YOUR TASK:
Nothing below is to be printed except the lines between the line holding "Horizontal field of" and the line holding "Room frame, metres.", inclusive, each exactly as it appears.

[Collection entries]
+===+

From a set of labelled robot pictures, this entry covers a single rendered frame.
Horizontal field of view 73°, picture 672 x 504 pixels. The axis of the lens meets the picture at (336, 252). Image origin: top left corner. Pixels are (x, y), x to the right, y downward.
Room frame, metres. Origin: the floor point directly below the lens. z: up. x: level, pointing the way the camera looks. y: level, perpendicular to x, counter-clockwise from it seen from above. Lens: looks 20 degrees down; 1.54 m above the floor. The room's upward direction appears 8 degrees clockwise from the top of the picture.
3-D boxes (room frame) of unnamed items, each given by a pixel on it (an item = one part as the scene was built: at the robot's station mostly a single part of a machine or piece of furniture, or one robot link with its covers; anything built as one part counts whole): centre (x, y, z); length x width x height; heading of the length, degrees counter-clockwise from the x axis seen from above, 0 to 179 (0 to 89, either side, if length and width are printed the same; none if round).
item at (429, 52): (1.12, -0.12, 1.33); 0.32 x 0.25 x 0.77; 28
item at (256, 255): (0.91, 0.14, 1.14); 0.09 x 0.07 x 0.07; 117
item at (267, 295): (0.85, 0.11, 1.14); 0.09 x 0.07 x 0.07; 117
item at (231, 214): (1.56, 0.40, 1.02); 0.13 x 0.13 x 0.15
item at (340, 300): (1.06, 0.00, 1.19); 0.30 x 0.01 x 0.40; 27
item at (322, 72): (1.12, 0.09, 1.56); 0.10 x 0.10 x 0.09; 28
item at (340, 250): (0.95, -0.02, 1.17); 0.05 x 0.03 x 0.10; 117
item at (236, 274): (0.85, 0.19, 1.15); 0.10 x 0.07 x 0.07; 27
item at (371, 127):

+===+

RESULT FOR THIS EXERCISE:
Horizontal field of view 73°, picture 672 x 504 pixels. The axis of the lens meets the picture at (336, 252). Image origin: top left corner. Pixels are (x, y), x to the right, y downward.
Room frame, metres. Origin: the floor point directly below the lens. z: up. x: level, pointing the way the camera looks. y: level, perpendicular to x, counter-clockwise from it seen from above. Lens: looks 20 degrees down; 1.54 m above the floor. The room's upward direction appears 8 degrees clockwise from the top of the picture.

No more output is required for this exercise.